By David Shaw
On the 16th of January it was reported that the Scottish Football Association is to ban children under the age of 12 from heading the ball at football training. The change is due to the results of a study published in 2019, which showed that death rates from neurodegenerative disease including dementia are higher among former professional footballers. The ban has met with widespread approval and support, and it may be prudent to use this measure to protect the future health of children playing football. However, the risks in this case have been widely misreported, the data used to generate the results are quite old, and the ban is unlikely to protect those it seeks to help.
First, the media reporting of the risks has been highly misleading. The Guardian stated “there was a five-fold increase in the risk of Alzheimer’s, a four-fold increase in motor neurone disease and a two-fold increase in Parkinson’s.” The BBC claimed that “former players are three-and-a-half times more likely to die of dementia.” But these are relative risks, and responsible science journalism must report absolute or baseline risks. To take one example, the study found that “Mortality with neurodegenerative disease listed as the primary cause was 1.7% among former soccer players and 0.5% among controls.” This means that 99.5% of the controls did not die of a neurodegenerative disease, versus 98.3% of former soccer players. So the absolute risk increase among men who played football professionally for decades is in fact 1.2%, not the 350% reported by the BBC. This poor reporting does a disservice to the public debate on this important issue. (Note also that these are the statistics before adjusting for footballers’ reduced risk of dying from cardiovascular disease, meaning that the increase in risk is actually even less; footballers are more likely to die because of neurodegenerative disease because their greater physical fitness means they are less likely to die of another cause earlier in life.)
Second, the data used in the study concern men who were born between 1900 and 1977. Many of these men played professionally and trained as children when footballs were substantially heavier than the modern ball, which could both explain the increased risk found in the study and suggest that today’s modern balls may not have the same effect. Daniel Mackay, the study’s lead author, claimed on Radio Scotland that there is no reason to think that differences in ball weight and size might weaken the study’s conclusions, stating “It [the old ball theory] sounds like a good idea but really until there’s data we need to act with caution”. This is somewhat ironic, as there are not yet sufficient data for banning heading either, and further research is indeed needed on both hypotheses.
Finally, even if the data are sound, banning children from heading the ball may not actually have the intended effect. Most children never become professional footballers (less than 0.5%, with only 0.012% making it to the English Premier League), and most professional footballers (almost 99%) do not die because of a neurodegenerative disease. It is possible that the slight increase in risk of death from such disease is primarily caused by repeatedly heading the ball as an adult professional player, rather than at training as a child. Indeed, if heading the ball as a child was the problem, we would expect men who never became professional footballers to have a similar risk of death from this cause as those who did become professional footballers. The study did not show that. While professional footballers are perhaps more likely to have spent longer training as a child than young footballers who did not become professional players, there is no evidence to suggest that heading the ball as children has any causal link with the increase in risk of neurodegenerative disease.
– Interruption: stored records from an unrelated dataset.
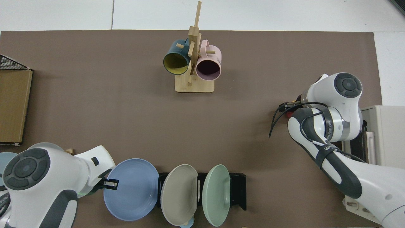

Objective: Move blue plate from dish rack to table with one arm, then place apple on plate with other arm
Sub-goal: 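Lift the blue plate out and carry it to the table center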

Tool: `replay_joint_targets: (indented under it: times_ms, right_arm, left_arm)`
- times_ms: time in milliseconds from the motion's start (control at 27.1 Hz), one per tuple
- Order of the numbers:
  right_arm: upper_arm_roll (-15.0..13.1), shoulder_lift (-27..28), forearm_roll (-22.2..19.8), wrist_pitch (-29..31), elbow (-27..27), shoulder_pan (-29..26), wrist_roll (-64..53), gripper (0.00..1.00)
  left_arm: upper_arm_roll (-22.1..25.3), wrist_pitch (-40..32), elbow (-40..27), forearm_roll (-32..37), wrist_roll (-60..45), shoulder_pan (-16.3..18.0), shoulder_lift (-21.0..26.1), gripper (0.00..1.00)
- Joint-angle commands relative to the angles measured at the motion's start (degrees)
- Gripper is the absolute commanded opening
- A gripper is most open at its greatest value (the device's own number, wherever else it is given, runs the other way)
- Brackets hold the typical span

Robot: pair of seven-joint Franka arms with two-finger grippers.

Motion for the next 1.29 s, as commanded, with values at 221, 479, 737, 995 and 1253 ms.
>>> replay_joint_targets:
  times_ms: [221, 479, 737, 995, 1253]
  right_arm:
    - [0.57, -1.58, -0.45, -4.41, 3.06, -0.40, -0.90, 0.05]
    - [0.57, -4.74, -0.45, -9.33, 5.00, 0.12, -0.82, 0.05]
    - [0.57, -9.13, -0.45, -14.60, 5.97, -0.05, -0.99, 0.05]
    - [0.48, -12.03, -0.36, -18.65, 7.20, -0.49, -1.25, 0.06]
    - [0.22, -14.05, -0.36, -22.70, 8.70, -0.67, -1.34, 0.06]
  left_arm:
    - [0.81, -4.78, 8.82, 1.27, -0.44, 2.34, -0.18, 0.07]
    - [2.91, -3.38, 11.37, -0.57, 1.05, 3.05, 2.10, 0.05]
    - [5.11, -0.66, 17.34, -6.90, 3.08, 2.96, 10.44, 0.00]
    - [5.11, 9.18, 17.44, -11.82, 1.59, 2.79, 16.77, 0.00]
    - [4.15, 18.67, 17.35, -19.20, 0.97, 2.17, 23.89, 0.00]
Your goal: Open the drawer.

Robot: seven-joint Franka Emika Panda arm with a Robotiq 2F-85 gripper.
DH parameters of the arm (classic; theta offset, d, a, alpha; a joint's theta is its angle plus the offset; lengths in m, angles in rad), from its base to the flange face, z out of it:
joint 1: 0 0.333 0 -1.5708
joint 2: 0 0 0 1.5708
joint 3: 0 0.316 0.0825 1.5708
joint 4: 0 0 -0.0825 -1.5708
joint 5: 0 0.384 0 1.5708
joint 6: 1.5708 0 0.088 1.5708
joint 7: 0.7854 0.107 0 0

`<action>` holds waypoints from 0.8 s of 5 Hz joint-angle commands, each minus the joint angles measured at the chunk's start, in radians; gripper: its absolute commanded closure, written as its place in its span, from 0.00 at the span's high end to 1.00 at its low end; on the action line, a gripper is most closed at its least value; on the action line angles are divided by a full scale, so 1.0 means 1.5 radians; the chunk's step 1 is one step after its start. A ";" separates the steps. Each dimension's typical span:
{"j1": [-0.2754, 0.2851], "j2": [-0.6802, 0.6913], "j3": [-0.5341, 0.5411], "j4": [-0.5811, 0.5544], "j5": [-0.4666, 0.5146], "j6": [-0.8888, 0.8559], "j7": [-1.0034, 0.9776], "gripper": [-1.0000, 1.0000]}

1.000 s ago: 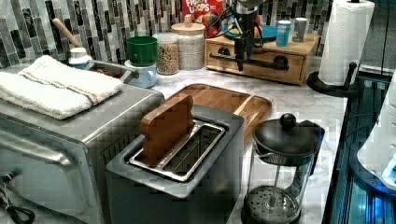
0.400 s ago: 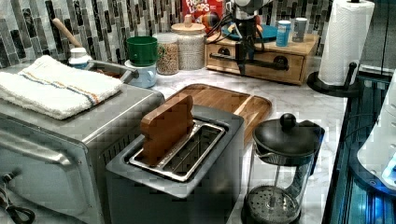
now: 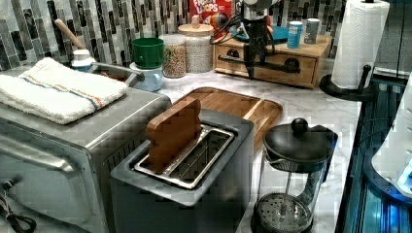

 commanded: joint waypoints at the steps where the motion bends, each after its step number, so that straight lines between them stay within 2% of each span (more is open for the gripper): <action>1: 0.176 0.002 0.036 -0.022 0.026 0.052 0.134 1.00; 2: 0.169 0.009 0.077 -0.033 -0.012 0.068 0.186 1.00; 4: 0.216 -0.017 0.112 -0.057 0.008 0.045 0.255 1.00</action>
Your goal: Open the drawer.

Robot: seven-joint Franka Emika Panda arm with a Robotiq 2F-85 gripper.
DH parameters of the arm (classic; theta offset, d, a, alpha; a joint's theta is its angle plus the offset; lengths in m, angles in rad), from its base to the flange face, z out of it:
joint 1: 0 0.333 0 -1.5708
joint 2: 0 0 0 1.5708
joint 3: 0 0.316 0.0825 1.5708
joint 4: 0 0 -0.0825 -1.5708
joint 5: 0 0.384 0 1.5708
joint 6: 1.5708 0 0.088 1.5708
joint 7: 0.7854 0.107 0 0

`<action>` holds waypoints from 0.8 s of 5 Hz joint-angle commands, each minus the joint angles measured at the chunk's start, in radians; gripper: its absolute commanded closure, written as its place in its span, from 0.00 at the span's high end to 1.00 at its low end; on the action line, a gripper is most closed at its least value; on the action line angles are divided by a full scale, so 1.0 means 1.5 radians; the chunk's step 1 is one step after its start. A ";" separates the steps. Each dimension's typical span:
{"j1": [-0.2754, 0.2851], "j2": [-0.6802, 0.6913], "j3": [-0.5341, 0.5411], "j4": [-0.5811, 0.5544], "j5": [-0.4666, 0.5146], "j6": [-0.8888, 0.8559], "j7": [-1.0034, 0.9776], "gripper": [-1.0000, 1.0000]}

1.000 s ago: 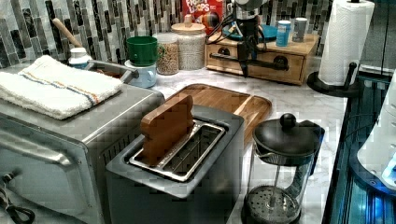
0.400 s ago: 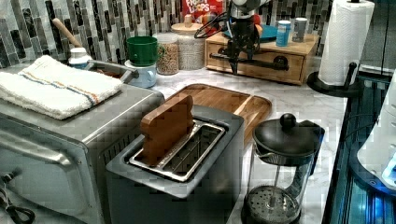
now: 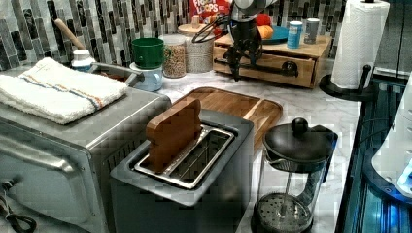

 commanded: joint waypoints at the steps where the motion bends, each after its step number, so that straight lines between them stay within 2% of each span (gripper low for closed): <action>1: 0.146 -0.047 0.138 -0.060 0.032 -0.018 0.129 1.00; 2: 0.131 -0.055 0.155 -0.059 0.057 -0.038 0.143 1.00; 4: 0.126 -0.052 0.152 -0.055 0.047 -0.026 0.160 1.00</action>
Ultimately, less than 2% of professional footballers died of neurodegenerative disease, versus less than 1% of the general population. Most footballers do not die because of such disease, and this study did not show that footballers are more likely to get dementia or that they got it because they headed the ball as children. These key facts are entirely absent from the media coverage and the public debate. It may reassure the public if children are banned from heading the ball, but it seems highly likely that this shot will miss the goal.
Author: David Shaw
Affiliation: Care and Public Health Research Institute, Maastricht University and Institute for Biomedical Ethics, University of Basel.
Competing interests: the author’s elder son is 9, plays centre mid for Cambuslang Red Star 2010s, and isn’t keen on the ban.